17.2.05

L'administration américaine craint une "nouvelle attaque" terroriste aux Etats-Unis

LE MONDE | 17.02.05 | 13h55

Selon M. Rumsfeld, des réseaux seraient en train de se "regrouper" pour préparer un attentat.

New York de notre correspondant

"C'est seulement une question de temps avant qu'Al-Qaida ou d'autres groupes tentent d'utiliser des armes chimiques, biologiques, radiologiques ou nucléaires" : ces propos alarmistes ont été tenus, mercredi 16 février, par le nouveau directeur de l'Agence centrale de renseignement (CIA) américaine, Porter Goss, devant la commission des renseignements du Sénat américain, lors de l'audition annuelle sur "les menaces au niveau mondial".
Le réseau d'Oussama Ben Laden reste la première crainte des Etats-Unis. Il tente "de trouver des moyens de contourner les mesures de sécurité renforcées pour frapper les Américains sur le territoire américain", a affirmé M. Goss, ancien agent et ancien parlementaire républicain nommé par George Bush, il y a cinq mois à la tête de la CIA. La détermination d'Al-Qaida "à détruire l'Amérique n'a pas faibli", a affirmé, à son tour, Robert Mueller, le directeur du FBI (police fédérale). M. Mueller a mis en garde contre le danger représenté par des islamistes radicaux en sommeil sur le sol des Etats-Unis depuis des années et attendant l'ordre de lancer une attaque.
Le secrétaire à la défense, Donald Rumsfeld, a tenu des propos aussi inquiets devant la commission des forces armées de la Chambre des représentants. Les réseaux terroristes "se regroupent pour effectuer une nouvelle attaque", a-t-il déclaré.
Parmi les autres menaces, l'Iran figure en bonne place, selon le numéro un des services de renseignement militaires (Defense Intelligence Agency), le vice-amiral Lowell Jacoby. D'après lui, Téhéran continuera à soutenir le terrorisme et les insurgés en Irak tant que son objectif de chasser les Etats-Unis de la région ne sera pas atteint.
Sur la Corée du Nord et ses armes atomiques, le vice-amiral considère qu'elles sont, aux yeux de Pyongyang, cruciales "pour dissuader les Etats-Unis et la Corée du Sud d'intervenir". En conséquence, il est "peu vraisemblable" que Kim Jong-il "abandonne toutes ses capacités nucléaires". Il a souligné également que la Corée du Nord continue à "développer, à produire et à déployer des missiles balistiques d'une portée et d'une sophistication incroyables".
Pour autant, le risque d'une attaque contre le Sud est jugé limité car plus d'une décennie de situation économique catastrophique "a dégradé significativement" les capacités militaires de la Corée du Nord.

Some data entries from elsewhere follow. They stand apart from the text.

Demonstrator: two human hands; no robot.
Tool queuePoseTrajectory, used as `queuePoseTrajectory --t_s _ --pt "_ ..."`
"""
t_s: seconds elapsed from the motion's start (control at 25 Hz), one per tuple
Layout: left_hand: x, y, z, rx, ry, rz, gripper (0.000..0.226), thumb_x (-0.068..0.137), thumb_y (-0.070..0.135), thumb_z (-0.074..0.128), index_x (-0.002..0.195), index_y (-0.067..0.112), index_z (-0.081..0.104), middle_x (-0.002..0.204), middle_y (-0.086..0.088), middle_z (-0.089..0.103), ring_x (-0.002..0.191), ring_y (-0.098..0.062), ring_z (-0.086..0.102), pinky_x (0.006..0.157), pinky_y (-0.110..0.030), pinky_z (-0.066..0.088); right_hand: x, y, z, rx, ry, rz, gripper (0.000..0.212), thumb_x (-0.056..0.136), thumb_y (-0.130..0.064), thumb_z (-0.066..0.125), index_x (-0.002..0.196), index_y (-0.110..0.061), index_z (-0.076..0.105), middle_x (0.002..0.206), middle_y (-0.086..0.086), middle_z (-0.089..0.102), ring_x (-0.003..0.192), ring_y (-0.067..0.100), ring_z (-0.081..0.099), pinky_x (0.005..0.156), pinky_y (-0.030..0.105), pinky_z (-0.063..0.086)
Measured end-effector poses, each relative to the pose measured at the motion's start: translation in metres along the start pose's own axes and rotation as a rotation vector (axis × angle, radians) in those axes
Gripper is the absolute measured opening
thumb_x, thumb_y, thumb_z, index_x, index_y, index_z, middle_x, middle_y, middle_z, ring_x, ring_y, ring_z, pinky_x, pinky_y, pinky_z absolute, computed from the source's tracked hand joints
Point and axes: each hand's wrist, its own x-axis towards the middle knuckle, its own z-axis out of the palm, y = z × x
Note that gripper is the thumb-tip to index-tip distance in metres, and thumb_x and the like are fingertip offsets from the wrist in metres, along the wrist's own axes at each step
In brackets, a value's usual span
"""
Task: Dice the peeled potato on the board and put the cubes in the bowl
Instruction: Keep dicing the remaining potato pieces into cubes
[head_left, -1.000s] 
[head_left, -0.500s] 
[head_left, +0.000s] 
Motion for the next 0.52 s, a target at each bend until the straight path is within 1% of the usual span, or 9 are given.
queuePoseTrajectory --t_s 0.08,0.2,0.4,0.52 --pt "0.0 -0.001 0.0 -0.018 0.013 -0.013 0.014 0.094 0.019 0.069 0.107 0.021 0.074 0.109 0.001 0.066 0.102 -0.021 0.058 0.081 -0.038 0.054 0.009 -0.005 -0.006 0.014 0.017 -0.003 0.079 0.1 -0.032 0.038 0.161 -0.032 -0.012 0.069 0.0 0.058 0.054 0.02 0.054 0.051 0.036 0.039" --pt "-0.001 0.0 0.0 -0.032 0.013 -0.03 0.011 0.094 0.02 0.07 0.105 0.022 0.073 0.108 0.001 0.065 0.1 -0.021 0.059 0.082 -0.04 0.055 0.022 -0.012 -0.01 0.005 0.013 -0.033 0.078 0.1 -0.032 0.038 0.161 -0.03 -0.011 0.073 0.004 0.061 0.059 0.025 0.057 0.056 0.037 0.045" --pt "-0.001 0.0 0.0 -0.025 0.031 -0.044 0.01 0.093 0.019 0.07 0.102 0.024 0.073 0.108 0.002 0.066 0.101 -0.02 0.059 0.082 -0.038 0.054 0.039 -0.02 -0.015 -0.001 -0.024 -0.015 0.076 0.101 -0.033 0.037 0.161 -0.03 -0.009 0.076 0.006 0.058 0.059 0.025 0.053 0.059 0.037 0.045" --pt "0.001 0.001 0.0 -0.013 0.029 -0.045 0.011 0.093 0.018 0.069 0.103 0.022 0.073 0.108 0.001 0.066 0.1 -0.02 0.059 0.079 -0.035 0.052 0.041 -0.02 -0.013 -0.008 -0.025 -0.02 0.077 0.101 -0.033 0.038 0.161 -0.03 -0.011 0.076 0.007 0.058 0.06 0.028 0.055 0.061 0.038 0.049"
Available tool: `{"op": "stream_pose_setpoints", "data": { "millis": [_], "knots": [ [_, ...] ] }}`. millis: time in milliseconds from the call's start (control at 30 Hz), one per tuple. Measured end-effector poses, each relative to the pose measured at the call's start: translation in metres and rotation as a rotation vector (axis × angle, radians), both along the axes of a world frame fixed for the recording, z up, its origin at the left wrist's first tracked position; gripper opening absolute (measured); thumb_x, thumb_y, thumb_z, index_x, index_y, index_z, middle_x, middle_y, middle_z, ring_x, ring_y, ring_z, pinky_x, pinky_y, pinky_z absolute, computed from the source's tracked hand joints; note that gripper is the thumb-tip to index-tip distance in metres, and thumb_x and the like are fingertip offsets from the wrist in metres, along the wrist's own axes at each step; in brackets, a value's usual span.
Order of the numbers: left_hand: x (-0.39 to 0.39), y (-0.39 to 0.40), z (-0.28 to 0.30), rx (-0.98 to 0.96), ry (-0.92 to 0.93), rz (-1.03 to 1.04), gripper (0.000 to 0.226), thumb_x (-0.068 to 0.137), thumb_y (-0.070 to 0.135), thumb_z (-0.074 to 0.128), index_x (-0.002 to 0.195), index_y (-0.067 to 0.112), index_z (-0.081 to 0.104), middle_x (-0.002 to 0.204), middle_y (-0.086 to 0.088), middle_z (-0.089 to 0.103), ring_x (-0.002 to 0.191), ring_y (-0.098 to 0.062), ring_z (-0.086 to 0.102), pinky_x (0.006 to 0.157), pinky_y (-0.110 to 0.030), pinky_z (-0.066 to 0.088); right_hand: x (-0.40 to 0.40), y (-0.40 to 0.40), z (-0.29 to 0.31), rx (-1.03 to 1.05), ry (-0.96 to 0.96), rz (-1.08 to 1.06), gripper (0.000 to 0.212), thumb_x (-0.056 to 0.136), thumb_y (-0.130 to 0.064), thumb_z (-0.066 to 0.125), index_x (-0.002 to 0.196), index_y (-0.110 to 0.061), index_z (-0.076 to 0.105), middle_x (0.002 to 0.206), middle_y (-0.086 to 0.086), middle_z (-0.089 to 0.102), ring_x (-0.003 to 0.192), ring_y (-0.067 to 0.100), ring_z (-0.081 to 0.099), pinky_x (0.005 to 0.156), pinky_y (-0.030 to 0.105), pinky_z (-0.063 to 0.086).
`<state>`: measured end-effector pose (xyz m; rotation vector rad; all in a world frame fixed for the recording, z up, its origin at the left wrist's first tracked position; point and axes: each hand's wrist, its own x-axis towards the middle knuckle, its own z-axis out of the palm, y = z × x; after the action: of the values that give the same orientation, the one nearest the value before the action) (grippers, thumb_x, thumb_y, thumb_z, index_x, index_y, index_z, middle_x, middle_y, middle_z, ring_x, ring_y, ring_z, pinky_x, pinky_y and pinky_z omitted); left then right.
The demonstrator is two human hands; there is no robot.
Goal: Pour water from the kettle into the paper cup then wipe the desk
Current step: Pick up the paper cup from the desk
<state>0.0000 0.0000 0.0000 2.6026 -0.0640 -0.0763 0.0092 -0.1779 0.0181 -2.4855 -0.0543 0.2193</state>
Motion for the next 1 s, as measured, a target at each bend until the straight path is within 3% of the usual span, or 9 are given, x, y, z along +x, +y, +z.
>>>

Lowell Jacoby a enfin exprimé sa préoccupation devant l'effort militaire grandissant de la Chine, notamment en matière de missiles et sur "sa politique plus ferme" à l'égard de Taïwan.
Concernant l'Irak, le directeur de la CIA a reconnu, pour la première fois, que la guerre a offert "une cause aux extrémistes islamiques". "Ils exploitent le conflit irakien afin de recruter des djihadistes antiaméricains. Ceux qui survivront quitteront l'Irak avec de l'expérience." Les combattants sur place représentent "un réservoir potentiel de contacts" pour construire des réseaux internationaux à l'image de l'Afghanistan après le conflit contre l'armée soviétique.
M. Goss a ajouté que l'objectif d'Abou Moussab Al-Zarkaoui, allié d'Al-Qaida et considéré comme le chef principal du terrorisme islamique en Irak, est d'établir au cœur du pays une zone échappant à tout autre contrôle que le sien. Il a enfin affirmé qu'Al-Qaida est "un adversaire patient, obstiné, imaginatif, souple et dangereux mais vulnérable".
Plusieurs parlementaires démocrates ont critiqué, par ailleurs, la lenteur de l'administration à nommer le directeur du renseignement. Ce nouveau poste a été créé pendant l'été 2004, à la demande de la commission d'enquête sur les attentats du 11 septembre 2001, pour superviser et coordonner les quinze agences fédérales travaillant dans le domaine du renseignement. Mais le candidat idéal semble difficile à trouver. La reprise en main de l'Agence par M. Goss se passe mal. Les démissions d'agents chevronnés se succèdent, comme les critiques contre M. Goss. Pendant ce temps, le Pentagone, sous l'impulsion de Donald Rumsfeld, construit son propre réseau de renseignement.